** DIRECTIONS **
A single number is required: how many lines in the records below contain "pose".

══ STORED DATA

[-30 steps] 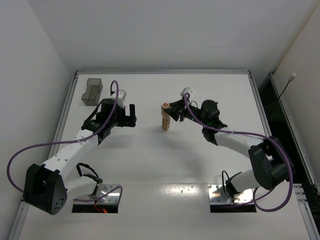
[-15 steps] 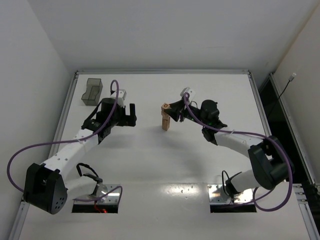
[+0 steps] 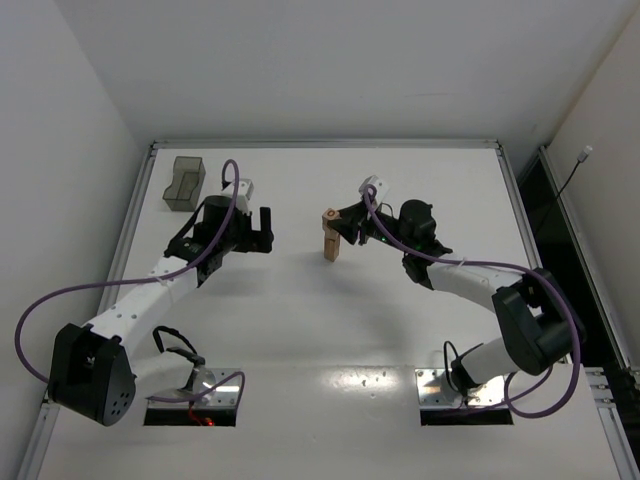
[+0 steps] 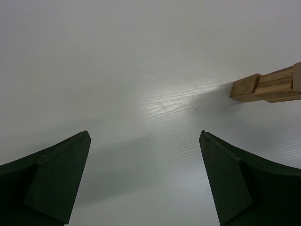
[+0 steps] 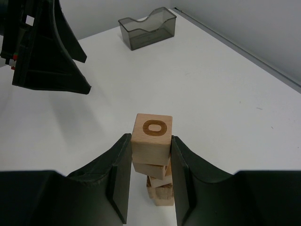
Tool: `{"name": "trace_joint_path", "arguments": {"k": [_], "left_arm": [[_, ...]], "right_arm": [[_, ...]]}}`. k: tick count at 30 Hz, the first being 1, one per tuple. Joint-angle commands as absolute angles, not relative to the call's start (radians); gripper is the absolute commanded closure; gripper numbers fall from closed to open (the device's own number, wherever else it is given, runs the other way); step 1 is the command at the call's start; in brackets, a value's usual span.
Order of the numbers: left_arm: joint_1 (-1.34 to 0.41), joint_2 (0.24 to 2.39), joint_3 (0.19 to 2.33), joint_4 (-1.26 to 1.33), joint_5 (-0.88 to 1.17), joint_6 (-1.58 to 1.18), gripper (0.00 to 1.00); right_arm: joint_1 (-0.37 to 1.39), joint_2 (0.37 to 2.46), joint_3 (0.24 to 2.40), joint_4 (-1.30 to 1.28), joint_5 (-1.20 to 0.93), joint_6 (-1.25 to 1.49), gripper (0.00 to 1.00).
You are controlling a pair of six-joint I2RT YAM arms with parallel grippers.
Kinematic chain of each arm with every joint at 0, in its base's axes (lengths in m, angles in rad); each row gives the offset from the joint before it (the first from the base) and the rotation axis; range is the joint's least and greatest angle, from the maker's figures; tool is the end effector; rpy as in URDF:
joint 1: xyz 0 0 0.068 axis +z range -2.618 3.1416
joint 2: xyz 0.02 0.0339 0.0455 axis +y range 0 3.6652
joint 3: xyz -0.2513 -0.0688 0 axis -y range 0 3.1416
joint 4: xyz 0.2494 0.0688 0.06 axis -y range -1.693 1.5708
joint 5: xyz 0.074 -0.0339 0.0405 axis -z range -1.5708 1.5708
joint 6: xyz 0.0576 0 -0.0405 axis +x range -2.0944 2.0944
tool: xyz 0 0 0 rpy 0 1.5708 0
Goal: Build the wood block tower
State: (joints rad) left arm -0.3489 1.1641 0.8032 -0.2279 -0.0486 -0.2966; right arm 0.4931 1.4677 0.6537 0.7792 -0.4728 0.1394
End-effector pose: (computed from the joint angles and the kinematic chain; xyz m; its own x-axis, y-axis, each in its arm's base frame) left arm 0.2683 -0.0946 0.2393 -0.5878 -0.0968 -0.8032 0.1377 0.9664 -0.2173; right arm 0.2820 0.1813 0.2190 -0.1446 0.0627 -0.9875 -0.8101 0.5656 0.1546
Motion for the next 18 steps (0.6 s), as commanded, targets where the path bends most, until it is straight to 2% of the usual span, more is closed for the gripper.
{"name": "trace_joint_path", "arguments": {"k": [1, 6, 11, 14, 18], "left_arm": [[-0.36, 1.163, 0.841, -0.184, -0.049, -0.302, 0.0], [-0.36, 1.163, 0.841, -0.184, -0.049, -0.302, 0.0], [-0.36, 1.172, 0.841, -0.184, -0.049, -0.293, 0.0], [-0.36, 1.172, 0.841, -0.184, -0.049, -0.293, 0.0], [-0.37, 1.172, 0.841, -0.184, -0.049, -0.293, 0.0]], "right_arm": [[0.488, 1.477, 0.664, 0.827, -0.476, 0.141, 0.89], [0.488, 1.477, 0.664, 0.827, -0.476, 0.141, 0.68], [0.488, 1.477, 0.664, 0.827, -0.466, 0.141, 0.37], [0.488, 1.468, 0.664, 0.818, -0.466, 0.132, 0.26], [0.488, 1.468, 0.664, 0.818, -0.466, 0.132, 0.23]]}}
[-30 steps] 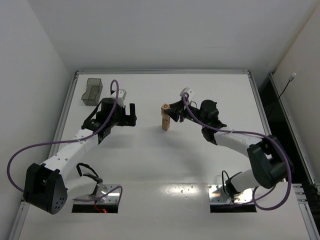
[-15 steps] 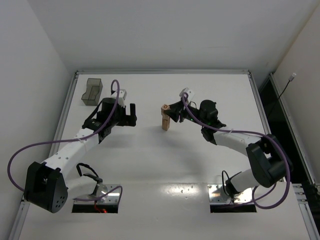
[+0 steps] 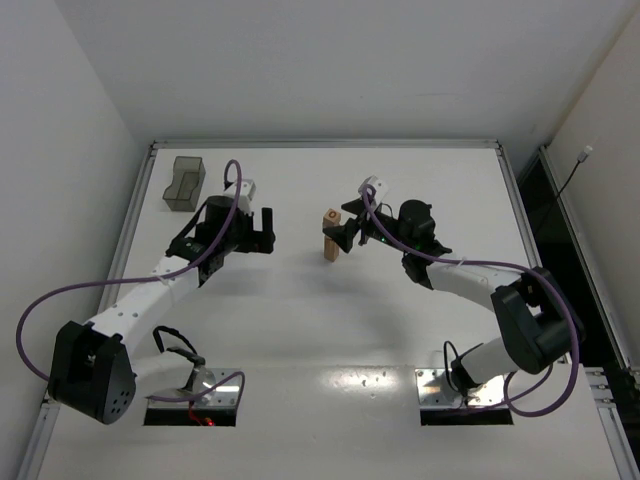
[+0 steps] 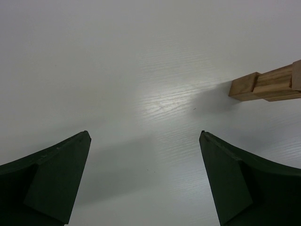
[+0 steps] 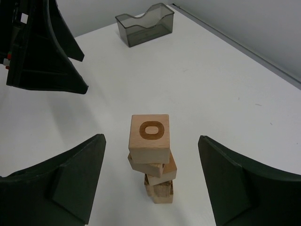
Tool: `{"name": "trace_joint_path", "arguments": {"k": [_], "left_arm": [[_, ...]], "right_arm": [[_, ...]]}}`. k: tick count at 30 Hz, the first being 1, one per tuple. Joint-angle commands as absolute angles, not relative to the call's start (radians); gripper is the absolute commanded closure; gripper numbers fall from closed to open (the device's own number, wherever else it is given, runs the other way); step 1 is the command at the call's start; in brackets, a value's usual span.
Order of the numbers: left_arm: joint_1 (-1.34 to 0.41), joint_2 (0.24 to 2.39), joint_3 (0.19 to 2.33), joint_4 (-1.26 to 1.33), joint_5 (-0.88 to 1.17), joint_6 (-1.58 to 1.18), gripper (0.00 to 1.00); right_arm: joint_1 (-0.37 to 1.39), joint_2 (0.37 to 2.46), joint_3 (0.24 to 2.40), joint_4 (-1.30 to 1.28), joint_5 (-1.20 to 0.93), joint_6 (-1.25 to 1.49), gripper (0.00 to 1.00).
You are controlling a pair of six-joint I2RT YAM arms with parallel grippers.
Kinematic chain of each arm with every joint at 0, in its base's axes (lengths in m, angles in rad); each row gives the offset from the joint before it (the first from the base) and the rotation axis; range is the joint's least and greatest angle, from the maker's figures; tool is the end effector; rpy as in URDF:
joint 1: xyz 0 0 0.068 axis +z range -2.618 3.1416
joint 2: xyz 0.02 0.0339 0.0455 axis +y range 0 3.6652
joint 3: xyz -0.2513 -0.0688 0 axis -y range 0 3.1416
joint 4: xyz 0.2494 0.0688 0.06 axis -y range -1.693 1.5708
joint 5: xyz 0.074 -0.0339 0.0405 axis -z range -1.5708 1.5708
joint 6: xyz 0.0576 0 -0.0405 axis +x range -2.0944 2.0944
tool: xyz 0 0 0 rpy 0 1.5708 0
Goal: Build the wood block tower
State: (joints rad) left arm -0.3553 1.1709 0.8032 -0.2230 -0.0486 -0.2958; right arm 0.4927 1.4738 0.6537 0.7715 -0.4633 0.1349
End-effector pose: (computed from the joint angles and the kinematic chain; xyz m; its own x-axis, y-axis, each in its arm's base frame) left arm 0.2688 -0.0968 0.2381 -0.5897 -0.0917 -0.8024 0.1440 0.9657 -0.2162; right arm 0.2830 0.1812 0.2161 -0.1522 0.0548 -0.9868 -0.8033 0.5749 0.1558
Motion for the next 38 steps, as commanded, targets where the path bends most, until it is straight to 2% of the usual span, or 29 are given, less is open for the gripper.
{"name": "trace_joint_path", "arguments": {"k": [1, 6, 12, 18, 20, 24, 32, 38], "left_arm": [[-0.37, 1.172, 0.841, -0.184, -0.049, -0.293, 0.0], [-0.37, 1.161, 0.841, -0.184, -0.078, -0.293, 0.0], [-0.37, 1.118, 0.809, -0.227, -0.152, -0.293, 0.0], [-0.35, 1.135, 0.818, -0.327, -0.224, -0.23, 0.0], [-0.339, 1.144, 0.836, -0.351, -0.238, -0.221, 0.0], [-0.33, 1.144, 0.824, -0.341, -0.25, -0.209, 0.0], [-0.33, 1.144, 0.792, -0.293, -0.218, -0.209, 0.0], [-0.33, 1.144, 0.792, -0.293, -0.218, -0.199, 0.0]], "right_arm": [[0.488, 1.459, 0.664, 0.818, -0.466, 0.123, 0.23], [0.488, 1.422, 0.641, 0.808, -0.476, 0.058, 0.19], [0.43, 1.277, 0.583, 0.632, -0.43, -0.052, 0.19], [0.351, 1.082, 0.615, 0.234, -0.299, -0.133, 0.19], [0.315, 1.071, 0.658, 0.027, -0.261, -0.156, 0.18], [0.238, 1.049, 0.67, -0.187, -0.184, -0.247, 0.15], [0.083, 1.031, 0.614, -0.219, -0.155, -0.235, 0.14], [0.029, 1.031, 0.624, -0.219, -0.187, -0.215, 0.14]]}}
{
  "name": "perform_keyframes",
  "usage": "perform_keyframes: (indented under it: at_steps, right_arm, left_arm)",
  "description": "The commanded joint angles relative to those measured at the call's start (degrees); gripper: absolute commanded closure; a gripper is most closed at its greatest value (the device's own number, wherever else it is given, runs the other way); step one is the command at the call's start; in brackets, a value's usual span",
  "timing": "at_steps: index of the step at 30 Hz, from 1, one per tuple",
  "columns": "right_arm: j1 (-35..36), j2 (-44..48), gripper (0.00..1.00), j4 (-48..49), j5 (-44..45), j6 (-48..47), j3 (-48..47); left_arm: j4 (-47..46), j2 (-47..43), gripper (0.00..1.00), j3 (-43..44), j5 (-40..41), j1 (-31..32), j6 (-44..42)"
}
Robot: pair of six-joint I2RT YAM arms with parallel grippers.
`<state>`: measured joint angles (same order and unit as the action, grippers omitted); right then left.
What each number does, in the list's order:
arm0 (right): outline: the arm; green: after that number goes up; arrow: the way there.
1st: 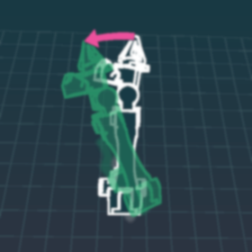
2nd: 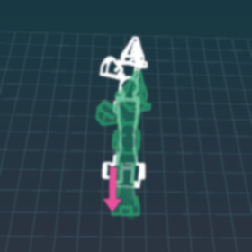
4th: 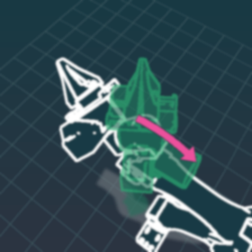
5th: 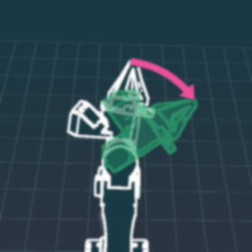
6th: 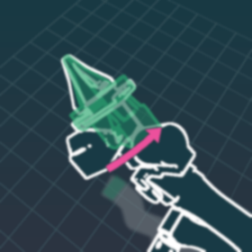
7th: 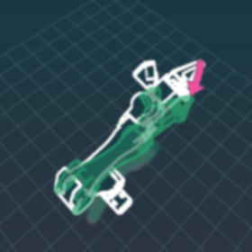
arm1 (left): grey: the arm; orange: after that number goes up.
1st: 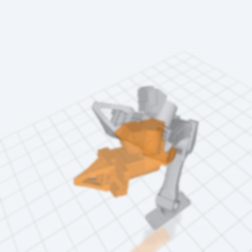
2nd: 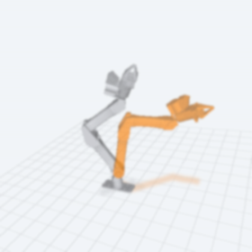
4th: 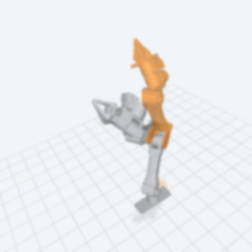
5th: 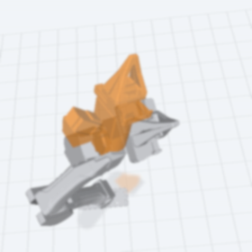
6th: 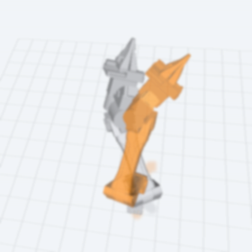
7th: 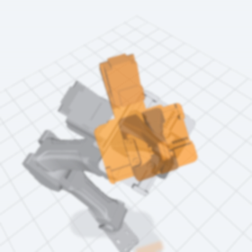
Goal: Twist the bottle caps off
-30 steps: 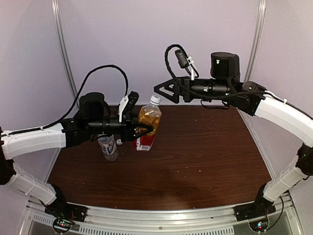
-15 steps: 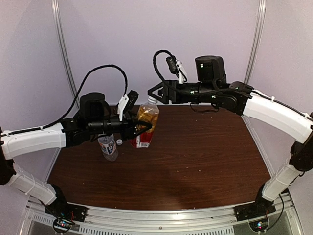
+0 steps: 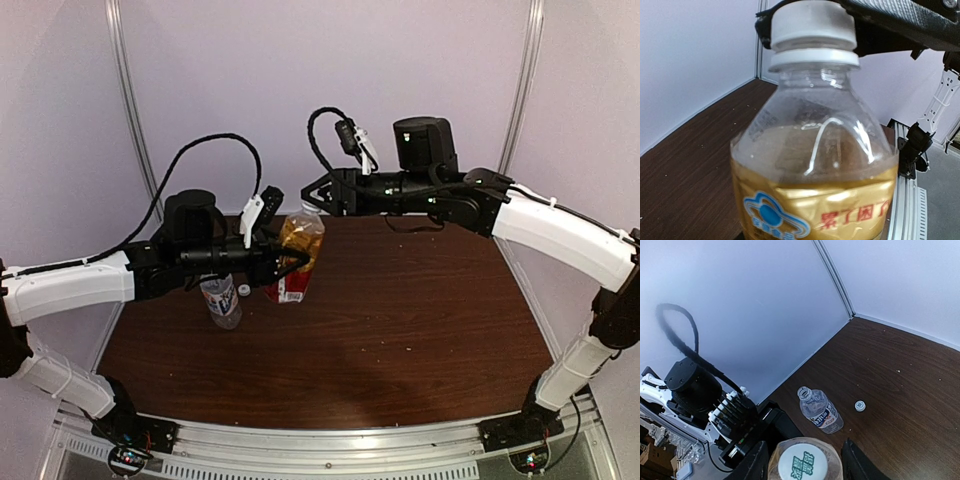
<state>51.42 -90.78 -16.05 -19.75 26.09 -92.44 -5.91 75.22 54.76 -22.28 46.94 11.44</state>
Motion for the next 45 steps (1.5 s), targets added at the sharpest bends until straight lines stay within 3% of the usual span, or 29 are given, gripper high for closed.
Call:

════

** RESPONSE FOR THIS EXERCISE **
2